(What is required) Check each line of the material that follows, and copy those holding the string "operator".

(Data for review)
####

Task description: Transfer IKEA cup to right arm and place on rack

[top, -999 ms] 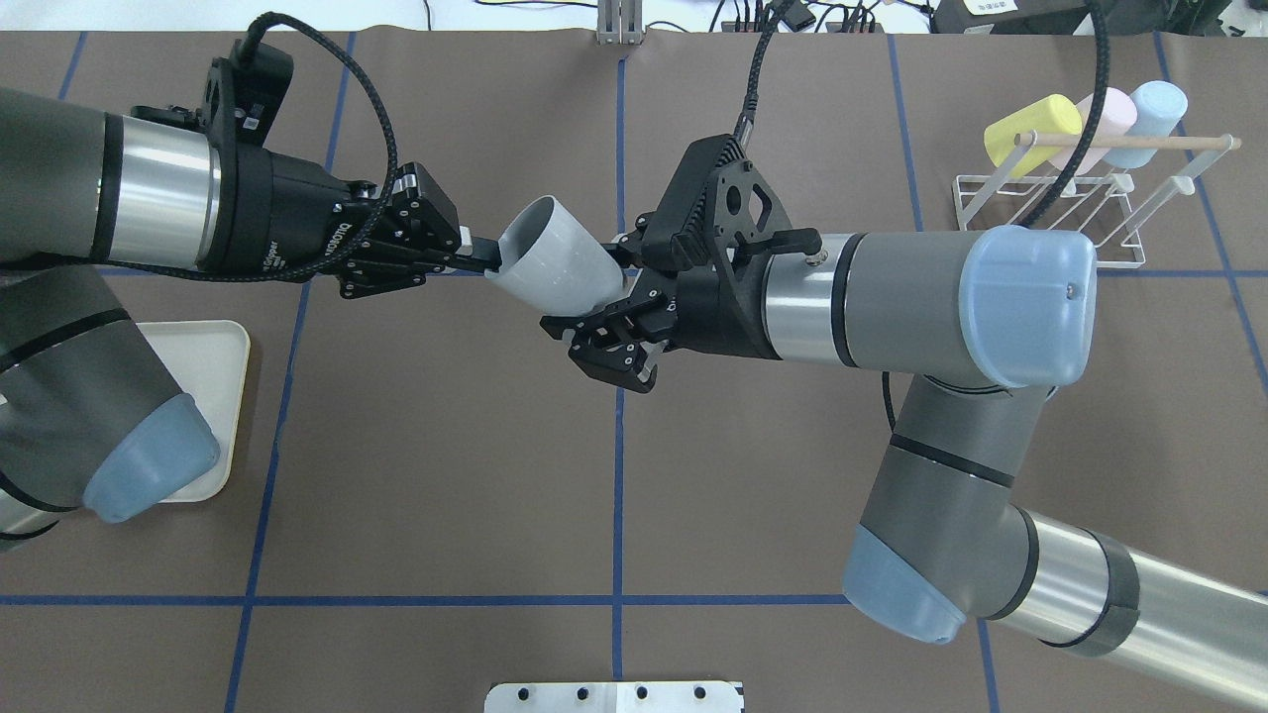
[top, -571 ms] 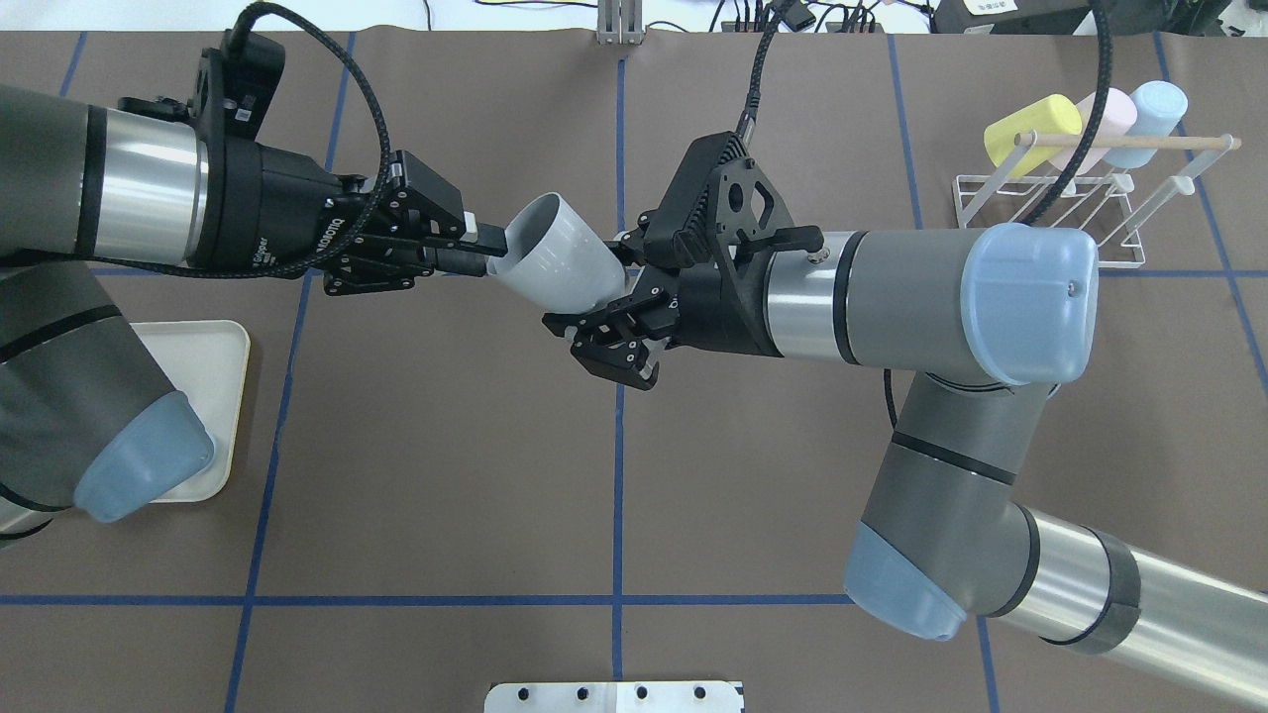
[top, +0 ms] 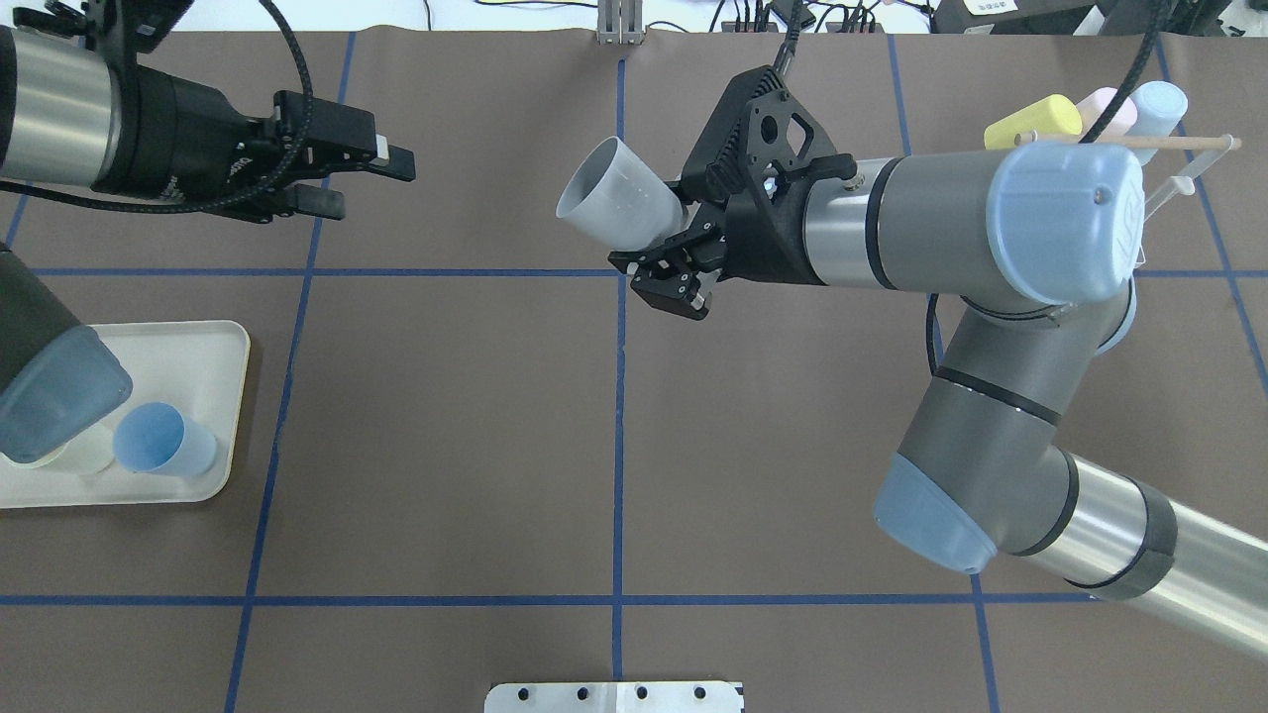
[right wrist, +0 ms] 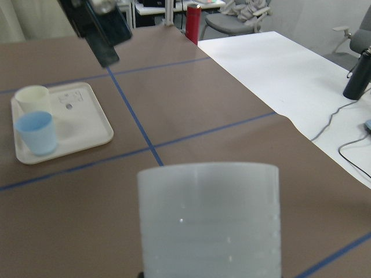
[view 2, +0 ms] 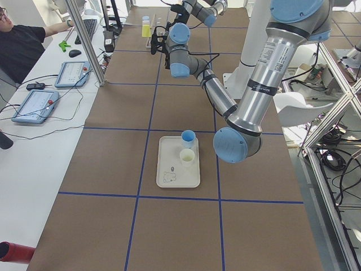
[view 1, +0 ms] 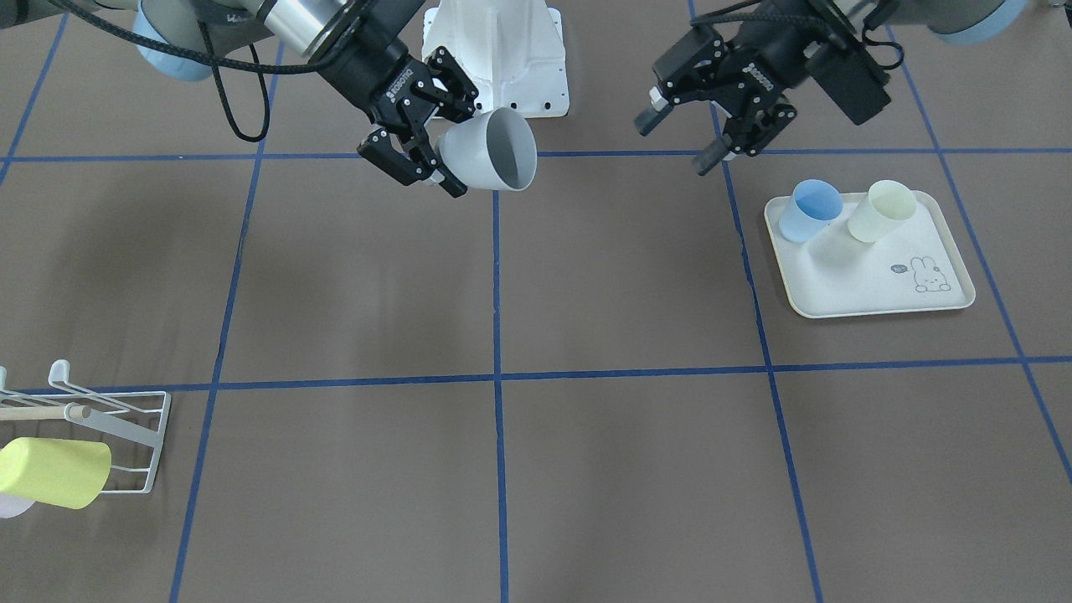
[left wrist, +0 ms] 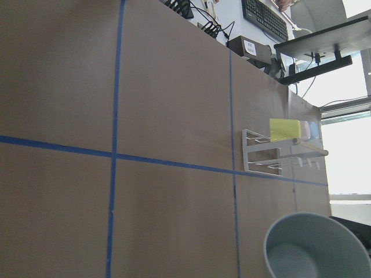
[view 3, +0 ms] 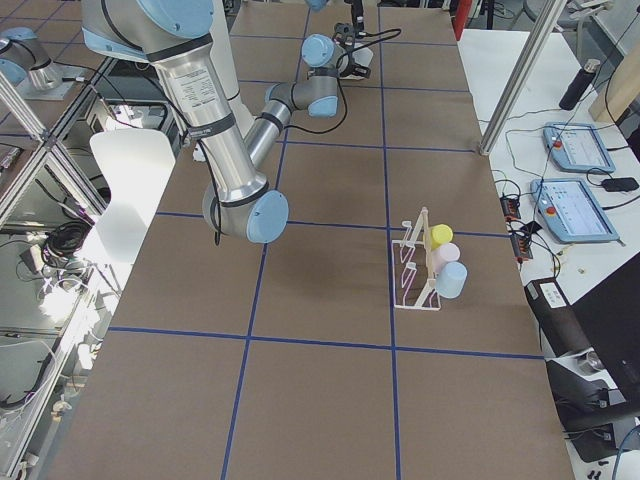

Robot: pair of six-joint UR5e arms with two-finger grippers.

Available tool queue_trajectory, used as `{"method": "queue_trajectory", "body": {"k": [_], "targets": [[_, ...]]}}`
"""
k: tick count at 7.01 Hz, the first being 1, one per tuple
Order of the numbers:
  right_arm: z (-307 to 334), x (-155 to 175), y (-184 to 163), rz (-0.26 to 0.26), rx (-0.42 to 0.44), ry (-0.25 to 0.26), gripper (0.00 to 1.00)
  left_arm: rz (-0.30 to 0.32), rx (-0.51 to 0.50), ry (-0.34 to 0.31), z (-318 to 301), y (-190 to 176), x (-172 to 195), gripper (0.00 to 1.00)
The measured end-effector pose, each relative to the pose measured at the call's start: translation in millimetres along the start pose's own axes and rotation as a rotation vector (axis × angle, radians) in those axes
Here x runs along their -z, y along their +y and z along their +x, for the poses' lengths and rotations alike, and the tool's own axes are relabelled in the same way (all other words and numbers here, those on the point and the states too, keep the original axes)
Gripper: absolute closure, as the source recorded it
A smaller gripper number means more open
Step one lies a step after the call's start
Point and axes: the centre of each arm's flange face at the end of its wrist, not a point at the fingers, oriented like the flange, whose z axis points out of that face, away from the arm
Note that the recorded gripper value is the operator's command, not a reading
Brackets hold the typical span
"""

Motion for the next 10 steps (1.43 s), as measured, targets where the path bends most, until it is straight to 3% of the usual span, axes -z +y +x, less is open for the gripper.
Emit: {"method": "queue_trajectory", "body": {"k": [2,4,7,8,10], "targets": [[59.1,18.9,8.1,-0.224,0.158,0.113,0.78,0.028,-0.164,-0.177,-51.0,-32.9,27.9,0.0],[119.1,57.7,25.7,-0.49,0.363,0.182,0.78,0.047,-0.262,-0.267,-97.0,-49.8,56.8,0.0],[175.3,128.7,108.4,-0.889,0.796,0.266,0.82,0.049,-0.288,-0.289,-110.3,-53.3,65.9,0.0],[185.9,145.6,134.6,-1.016,0.921,0.272,0.83,0.049,-0.289,-0.289,-110.5,-53.1,66.0,0.0],[205.5,163.0,177.3,-1.257,1.099,0.276,0.84,0.049,-0.29,-0.287,-109.8,-52.5,66.3,0.0]]}}
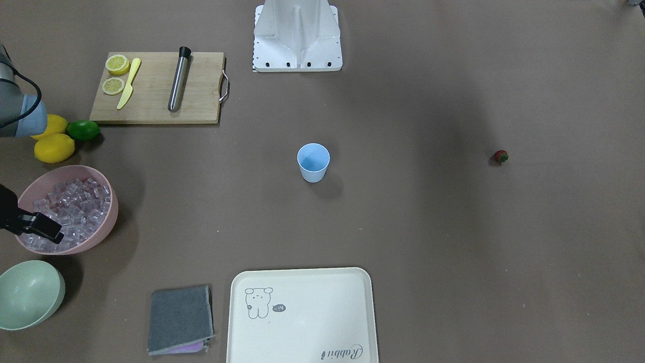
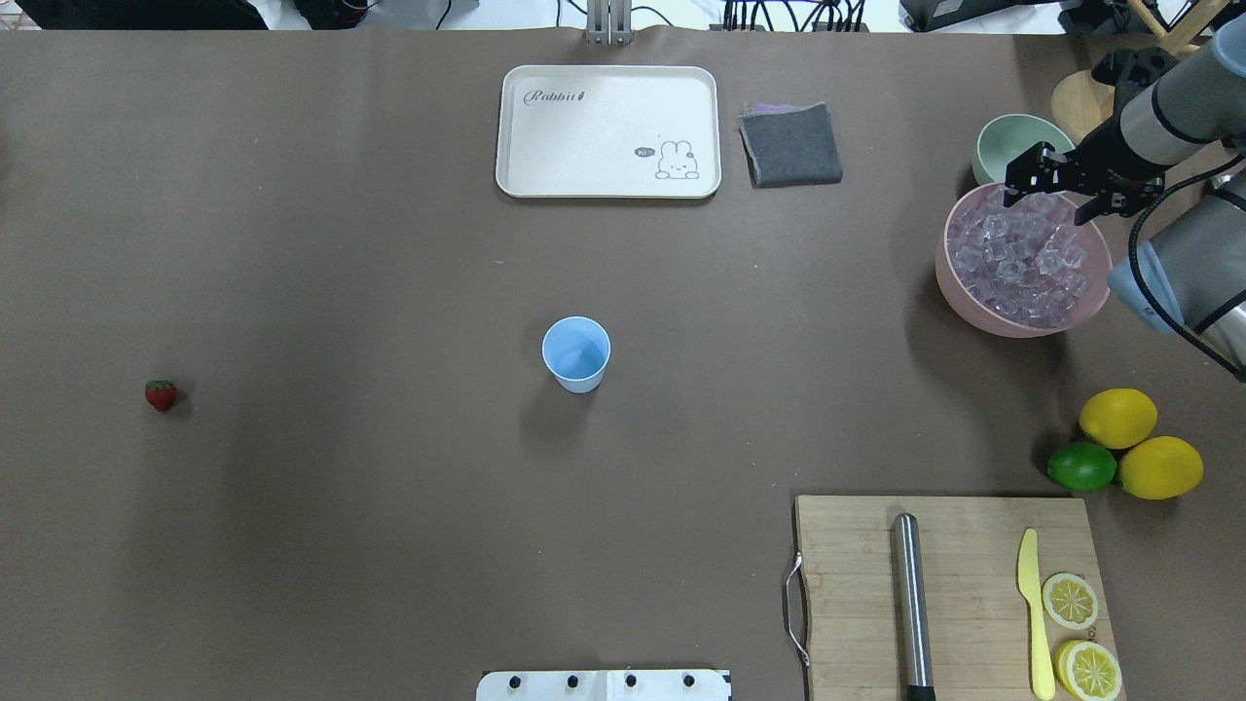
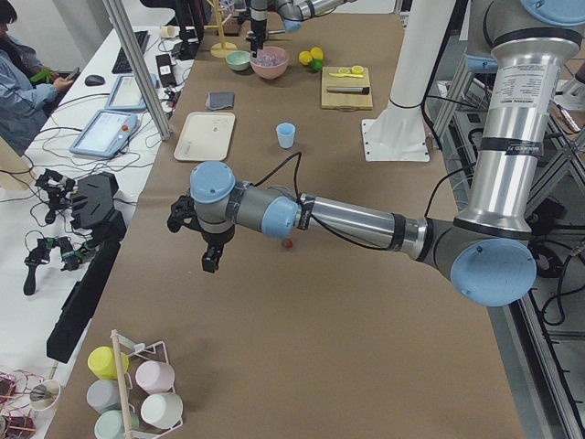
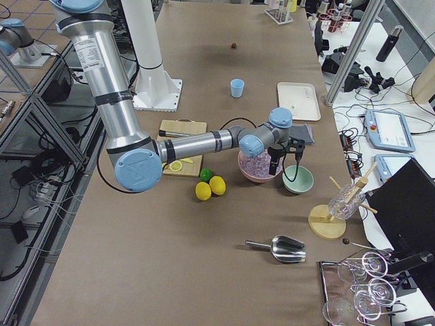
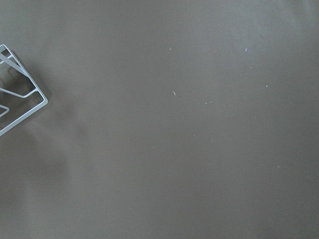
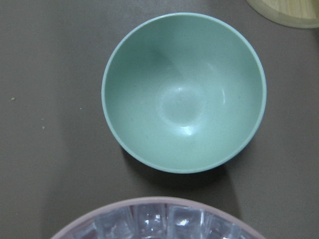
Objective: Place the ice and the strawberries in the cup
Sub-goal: 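Lower the right gripper into the pink bowl and grasp an ice cube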
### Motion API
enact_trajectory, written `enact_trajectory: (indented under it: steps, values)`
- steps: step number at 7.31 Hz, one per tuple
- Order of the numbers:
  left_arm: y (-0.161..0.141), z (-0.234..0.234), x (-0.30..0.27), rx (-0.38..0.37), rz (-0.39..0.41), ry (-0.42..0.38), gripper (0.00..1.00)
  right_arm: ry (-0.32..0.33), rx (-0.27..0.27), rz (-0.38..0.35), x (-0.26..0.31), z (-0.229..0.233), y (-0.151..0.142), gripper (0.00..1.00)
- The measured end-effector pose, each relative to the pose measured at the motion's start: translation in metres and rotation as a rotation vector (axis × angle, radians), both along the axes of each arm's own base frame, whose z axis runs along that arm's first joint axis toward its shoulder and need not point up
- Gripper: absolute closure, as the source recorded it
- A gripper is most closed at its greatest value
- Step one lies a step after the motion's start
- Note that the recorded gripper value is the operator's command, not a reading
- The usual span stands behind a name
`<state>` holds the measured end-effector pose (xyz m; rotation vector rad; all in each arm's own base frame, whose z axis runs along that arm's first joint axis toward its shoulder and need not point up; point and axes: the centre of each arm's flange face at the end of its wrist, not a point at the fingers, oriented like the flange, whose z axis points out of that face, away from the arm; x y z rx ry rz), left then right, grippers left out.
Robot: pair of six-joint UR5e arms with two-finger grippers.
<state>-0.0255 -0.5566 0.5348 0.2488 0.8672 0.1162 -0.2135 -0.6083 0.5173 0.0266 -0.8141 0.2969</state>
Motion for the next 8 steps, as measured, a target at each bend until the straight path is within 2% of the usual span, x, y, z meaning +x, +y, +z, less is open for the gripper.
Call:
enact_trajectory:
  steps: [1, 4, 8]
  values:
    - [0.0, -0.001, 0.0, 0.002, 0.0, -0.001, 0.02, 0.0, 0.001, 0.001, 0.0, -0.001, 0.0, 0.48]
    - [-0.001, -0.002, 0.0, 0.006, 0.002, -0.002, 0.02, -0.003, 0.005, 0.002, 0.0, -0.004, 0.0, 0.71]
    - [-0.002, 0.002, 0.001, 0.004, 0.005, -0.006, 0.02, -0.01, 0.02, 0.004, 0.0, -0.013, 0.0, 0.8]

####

(Expected answer)
Note that the recorded gripper value is the operator's command, not a reading
- Note that the recorded gripper value is the operator's command, not a reading

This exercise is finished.